No bairro do Ipiranga, em São Paulo, o porteiro Everaldo atua há mais de 11 anos e já passou por treinamento específico. Segundo ele, ao identificar sinais de violência, o procedimento é claro: acionar a polícia e tentar contato direto com a vítima. Dessa forma, os profissionais são capacitados para agir com rapidez e responsabilidade.
Além disso, os moradores também são orientados a denunciar situações suspeitas. A síndica profissional Margarethe Batista explicou que as denúncias podem ser feitas de forma anônima, garantindo segurança e privacidade ao denunciante. Esse tipo de iniciativa fortalece a rede de proteção às vítimas e estimula a participação ativa da comunidade condominial.
Omissão de socorro e dever legal
O criminalista Rafael Paiva, especialista em violência doméstica, reforçou que a omissão diante de um crime pode gerar responsabilização.

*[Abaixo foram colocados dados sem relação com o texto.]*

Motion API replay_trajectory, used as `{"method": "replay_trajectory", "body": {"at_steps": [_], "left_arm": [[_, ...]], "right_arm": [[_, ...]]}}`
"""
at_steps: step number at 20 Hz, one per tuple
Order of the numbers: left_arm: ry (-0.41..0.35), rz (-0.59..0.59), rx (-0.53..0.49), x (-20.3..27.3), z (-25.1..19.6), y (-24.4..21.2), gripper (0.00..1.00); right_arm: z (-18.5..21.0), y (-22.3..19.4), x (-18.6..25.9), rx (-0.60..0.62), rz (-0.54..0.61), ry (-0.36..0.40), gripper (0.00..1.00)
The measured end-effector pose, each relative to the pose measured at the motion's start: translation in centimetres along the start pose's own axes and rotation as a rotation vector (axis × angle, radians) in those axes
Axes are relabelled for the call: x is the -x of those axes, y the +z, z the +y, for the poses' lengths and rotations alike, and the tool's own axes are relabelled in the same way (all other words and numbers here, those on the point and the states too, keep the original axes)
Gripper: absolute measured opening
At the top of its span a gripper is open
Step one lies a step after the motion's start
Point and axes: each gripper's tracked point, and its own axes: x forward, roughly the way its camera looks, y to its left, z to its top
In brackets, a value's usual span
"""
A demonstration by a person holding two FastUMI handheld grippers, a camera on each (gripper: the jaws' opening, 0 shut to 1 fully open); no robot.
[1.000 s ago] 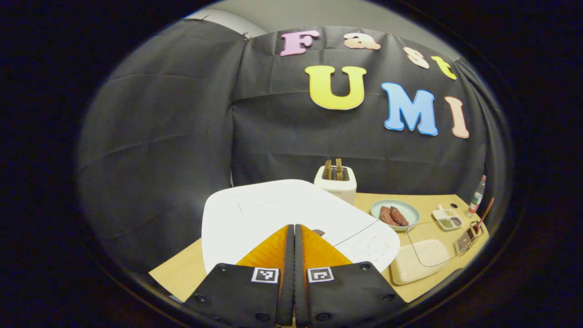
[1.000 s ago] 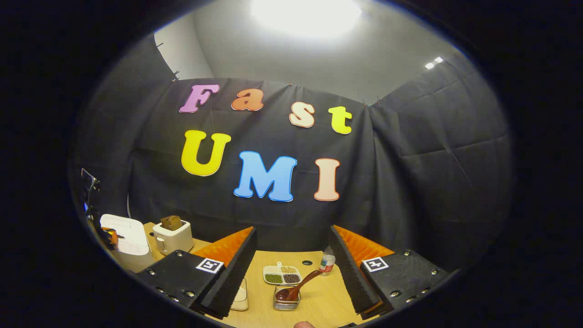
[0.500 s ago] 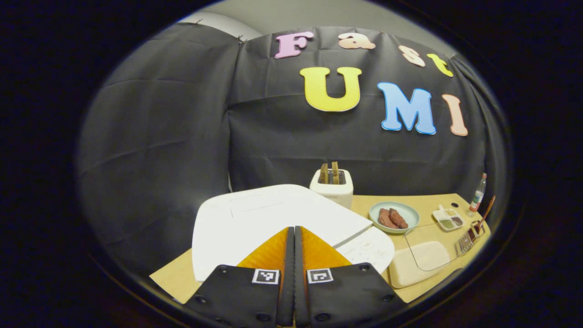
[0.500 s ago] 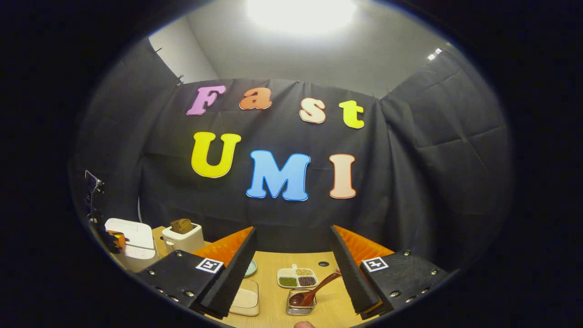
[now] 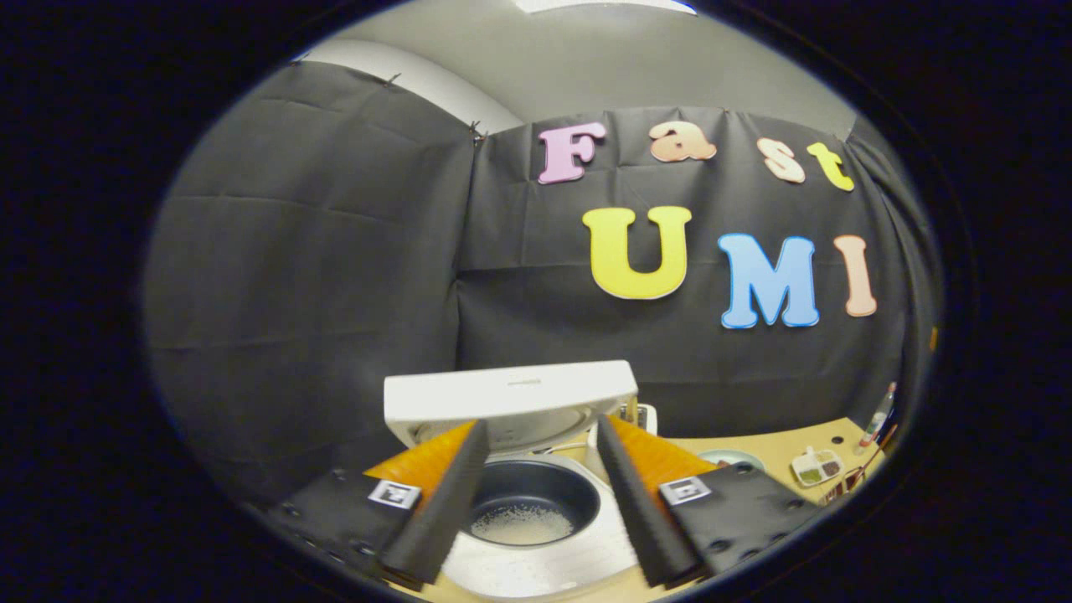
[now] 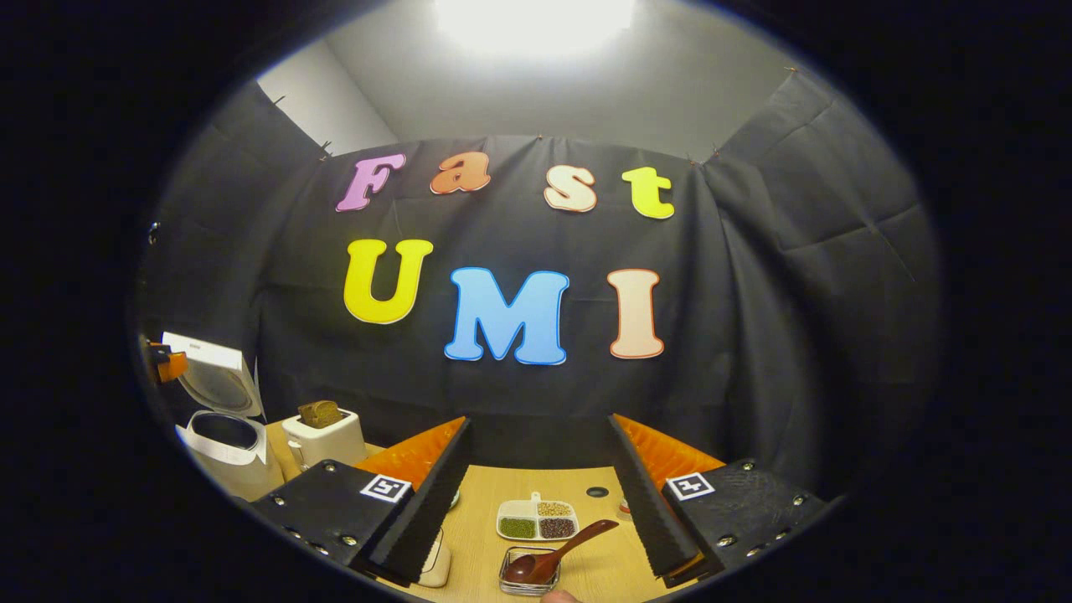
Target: Close the left gripper, press the button to open the rice cooker; take a wooden spoon from the chopstick holder with the right hand, scoop a spoonful of rice and pour it into the rice cooker, then put the wooden spoon back into the chopstick holder.
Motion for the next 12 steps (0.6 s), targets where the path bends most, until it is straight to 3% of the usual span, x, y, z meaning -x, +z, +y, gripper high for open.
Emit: {"method": "replay_trajectory", "body": {"at_steps": [1, 2, 12], "left_arm": [[0.014, -0.035, -0.013, 1.2, 0.1, 1.6, 0.95], [0.023, -0.064, -0.024, 1.9, -0.1, 3.0, 0.98], [0.022, -0.13, -0.058, 8.6, -3.8, 7.8, 1.0]], "right_arm": [[-0.6, -0.8, -0.5, -0.013, 0.016, -0.007, 0.95], [-1.3, -1.7, -1.0, -0.027, 0.033, -0.013, 0.95], [-5.3, -15.1, -5.3, -0.145, 0.311, -0.03, 0.96]]}}
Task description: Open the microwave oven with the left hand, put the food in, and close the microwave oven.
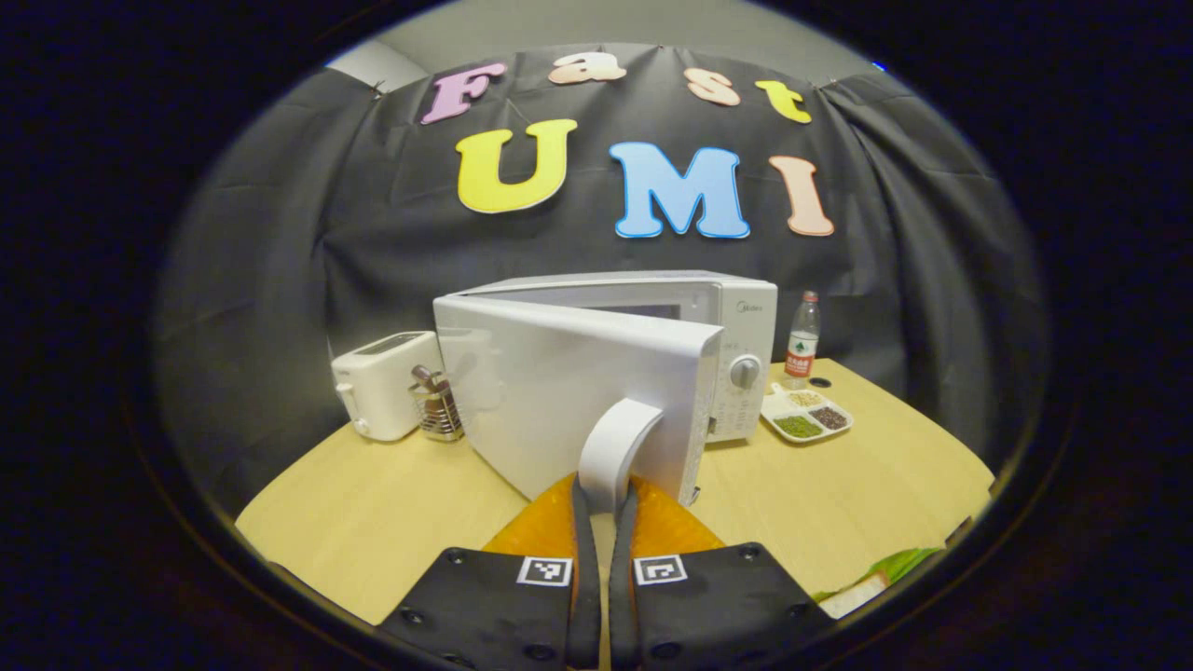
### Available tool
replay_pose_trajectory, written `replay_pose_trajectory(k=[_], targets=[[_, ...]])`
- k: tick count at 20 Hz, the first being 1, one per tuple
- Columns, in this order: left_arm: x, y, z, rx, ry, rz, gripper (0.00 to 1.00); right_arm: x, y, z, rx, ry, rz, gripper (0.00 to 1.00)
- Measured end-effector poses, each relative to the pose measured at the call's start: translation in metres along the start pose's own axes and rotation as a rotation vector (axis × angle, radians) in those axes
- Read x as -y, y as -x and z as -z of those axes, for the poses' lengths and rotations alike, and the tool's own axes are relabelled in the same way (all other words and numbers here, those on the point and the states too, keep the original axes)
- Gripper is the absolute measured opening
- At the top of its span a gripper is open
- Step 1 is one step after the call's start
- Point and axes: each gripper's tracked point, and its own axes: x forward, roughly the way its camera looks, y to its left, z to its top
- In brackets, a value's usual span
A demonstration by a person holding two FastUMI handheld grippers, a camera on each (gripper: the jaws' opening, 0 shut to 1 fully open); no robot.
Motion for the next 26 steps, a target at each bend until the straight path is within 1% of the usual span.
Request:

Por outro lado, ele destacou que a maioria dos crimes nesse contexto é de ação penal pública incondicionada. Ou seja, qualquer pessoa que tenha conhecimento pode e deve denunciar, independentemente da vontade da vítima.
Câmeras como aliadas na prevenção
Enquanto isso, as câmeras de segurança instaladas nas áreas comuns dos condomínios vêm desempenhando papel essencial. As imagens têm sido utilizadas como prova em investigações e processos judiciais. Margarethe Batista ressaltou que muitas mulheres se sentem mais seguras nesses ambientes justamente por saberem que estão sendo monitoradas.
A presença de especialistas como Rafael Paiva e Margarethe Batista na matéria reforça a importância da atuação jurídica e da gestão condominial na prevenção da violência doméstica condomínios.